[PROBLEM TO SOLVE]:
In the material below, find the line with "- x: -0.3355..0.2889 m" and the line with "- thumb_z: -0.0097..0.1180", then output those two lines and every line between them, exactly.

[SUPPLIED MATERIAL]:
* * * * *
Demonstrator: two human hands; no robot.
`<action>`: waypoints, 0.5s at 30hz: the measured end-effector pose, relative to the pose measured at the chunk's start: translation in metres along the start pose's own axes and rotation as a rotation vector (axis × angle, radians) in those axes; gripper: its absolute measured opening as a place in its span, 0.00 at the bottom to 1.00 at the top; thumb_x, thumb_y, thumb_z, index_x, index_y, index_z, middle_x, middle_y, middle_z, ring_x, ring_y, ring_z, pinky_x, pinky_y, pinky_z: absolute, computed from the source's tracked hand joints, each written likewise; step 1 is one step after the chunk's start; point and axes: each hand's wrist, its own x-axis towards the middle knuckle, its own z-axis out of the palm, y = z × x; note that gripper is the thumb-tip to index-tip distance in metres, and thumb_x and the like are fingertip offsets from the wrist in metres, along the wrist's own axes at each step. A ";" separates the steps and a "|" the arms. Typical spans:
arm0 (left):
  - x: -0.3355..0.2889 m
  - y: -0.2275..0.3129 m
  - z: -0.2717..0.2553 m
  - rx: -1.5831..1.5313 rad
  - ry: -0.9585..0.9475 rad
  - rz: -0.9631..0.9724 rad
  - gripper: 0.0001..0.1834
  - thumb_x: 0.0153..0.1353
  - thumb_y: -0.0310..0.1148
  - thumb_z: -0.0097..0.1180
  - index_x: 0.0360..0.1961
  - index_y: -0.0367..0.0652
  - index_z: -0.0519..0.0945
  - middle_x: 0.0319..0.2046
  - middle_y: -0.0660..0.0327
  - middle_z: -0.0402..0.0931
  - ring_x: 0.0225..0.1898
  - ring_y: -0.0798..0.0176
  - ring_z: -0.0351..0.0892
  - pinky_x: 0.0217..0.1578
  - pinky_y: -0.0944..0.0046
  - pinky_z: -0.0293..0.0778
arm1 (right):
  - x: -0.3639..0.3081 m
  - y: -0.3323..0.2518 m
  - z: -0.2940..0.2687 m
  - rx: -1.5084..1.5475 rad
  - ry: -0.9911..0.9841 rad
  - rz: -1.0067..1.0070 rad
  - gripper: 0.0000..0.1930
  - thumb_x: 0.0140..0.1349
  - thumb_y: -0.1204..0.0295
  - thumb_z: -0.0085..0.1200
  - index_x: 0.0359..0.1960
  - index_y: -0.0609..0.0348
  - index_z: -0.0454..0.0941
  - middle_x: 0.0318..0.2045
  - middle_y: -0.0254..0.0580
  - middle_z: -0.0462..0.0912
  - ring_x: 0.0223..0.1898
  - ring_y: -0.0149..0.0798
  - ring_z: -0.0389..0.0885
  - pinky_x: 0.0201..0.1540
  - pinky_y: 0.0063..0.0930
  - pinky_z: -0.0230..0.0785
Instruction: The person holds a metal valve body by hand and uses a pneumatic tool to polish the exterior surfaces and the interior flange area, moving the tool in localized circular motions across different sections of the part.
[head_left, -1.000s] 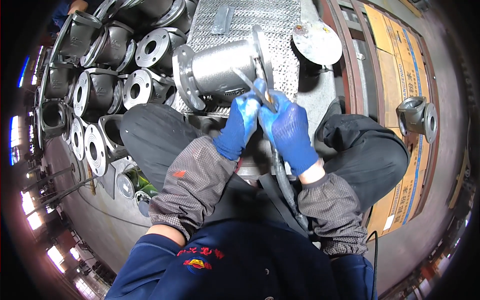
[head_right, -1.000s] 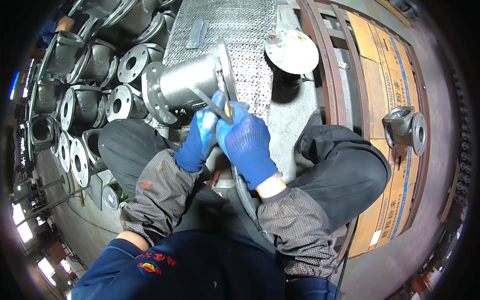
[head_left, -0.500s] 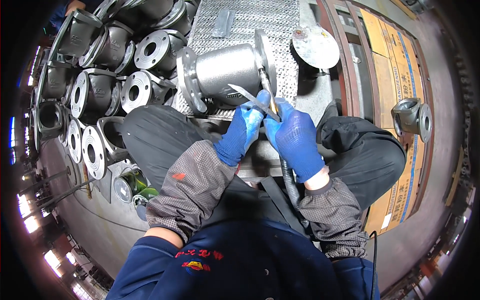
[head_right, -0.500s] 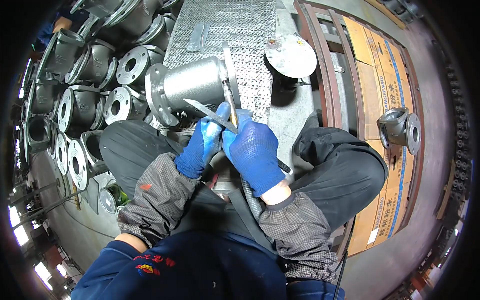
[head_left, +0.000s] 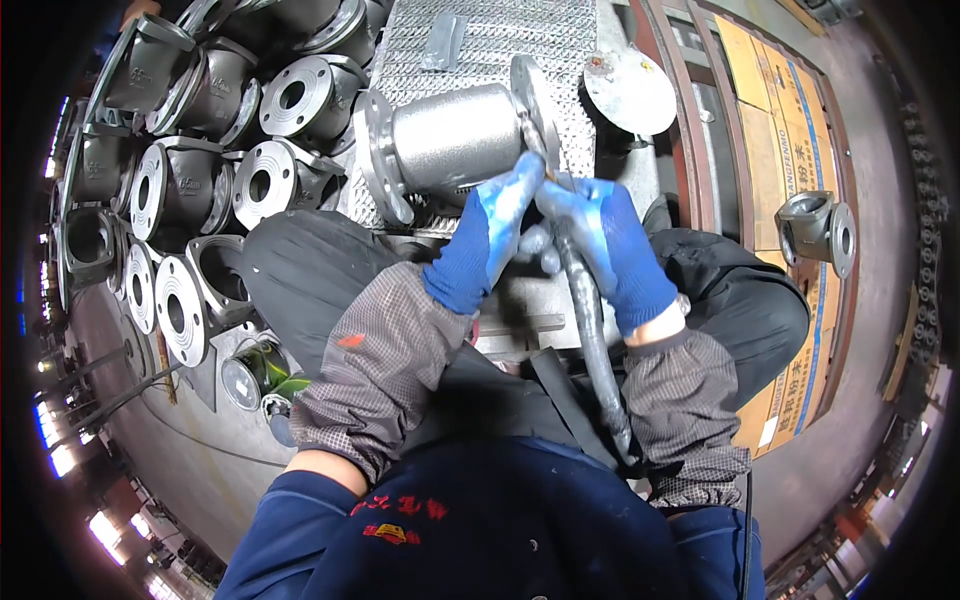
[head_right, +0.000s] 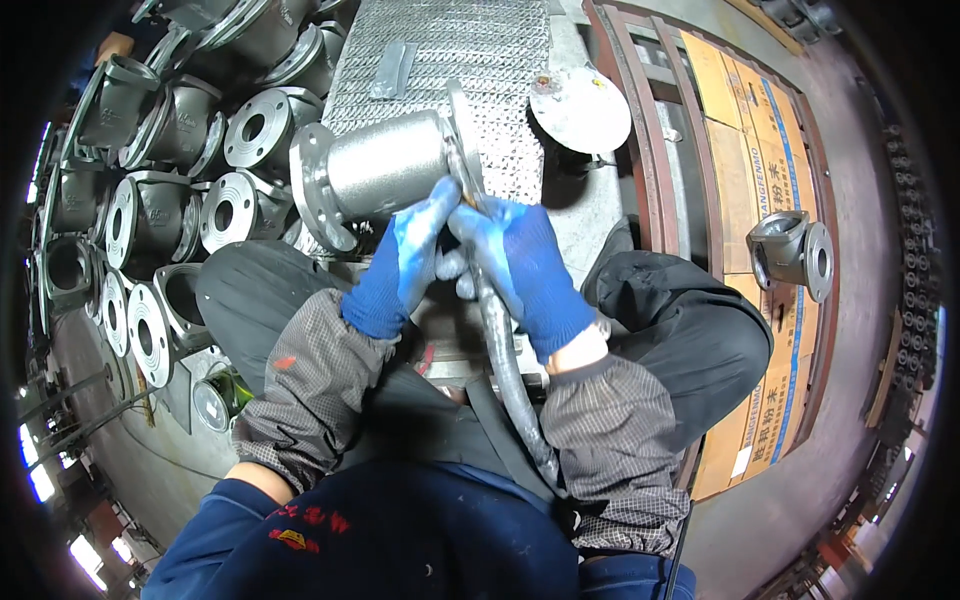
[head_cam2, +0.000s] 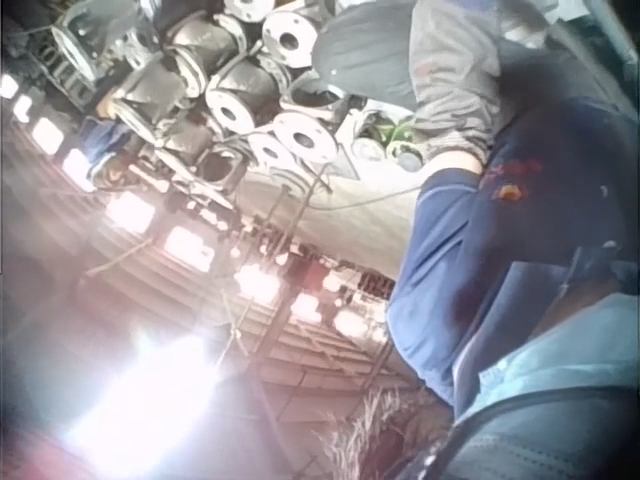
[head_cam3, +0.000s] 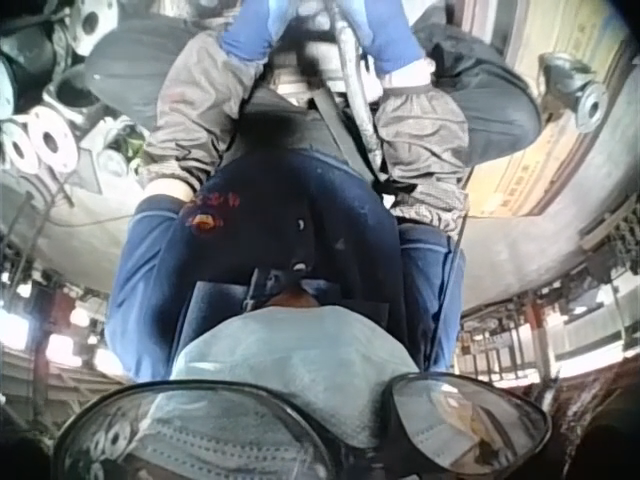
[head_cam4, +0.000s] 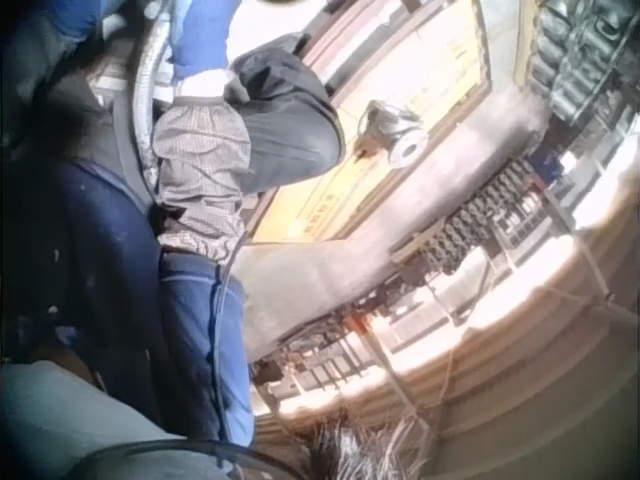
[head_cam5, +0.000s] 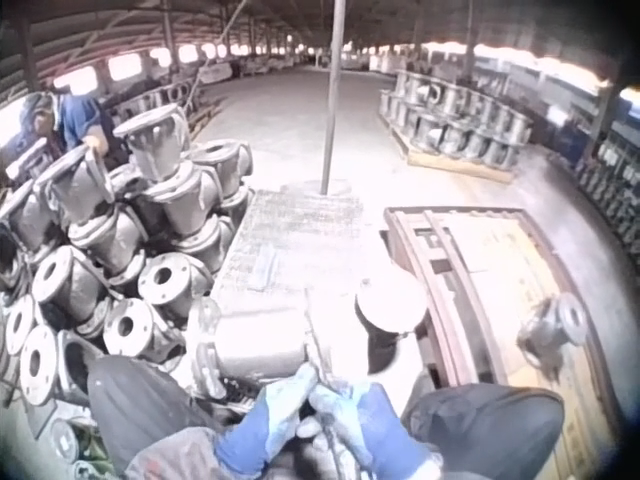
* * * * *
[WRITTEN ANSWER]:
  - x: -0.3355..0.2889 m
  - y: -0.2275..0.3129 m
  - z: -0.2717..0.2553 m
  - rx: -1.5831..1.5313 rad
  - ry: -0.9585..0.9475 rad
  - rz: -0.9631..0.9724 rad
  - gripper: 0.0001..0.1834
  - thumb_x: 0.0153..0.1353
  - thumb_y: -0.0310..0.1148
  - thumb_z: -0.0097..0.1180

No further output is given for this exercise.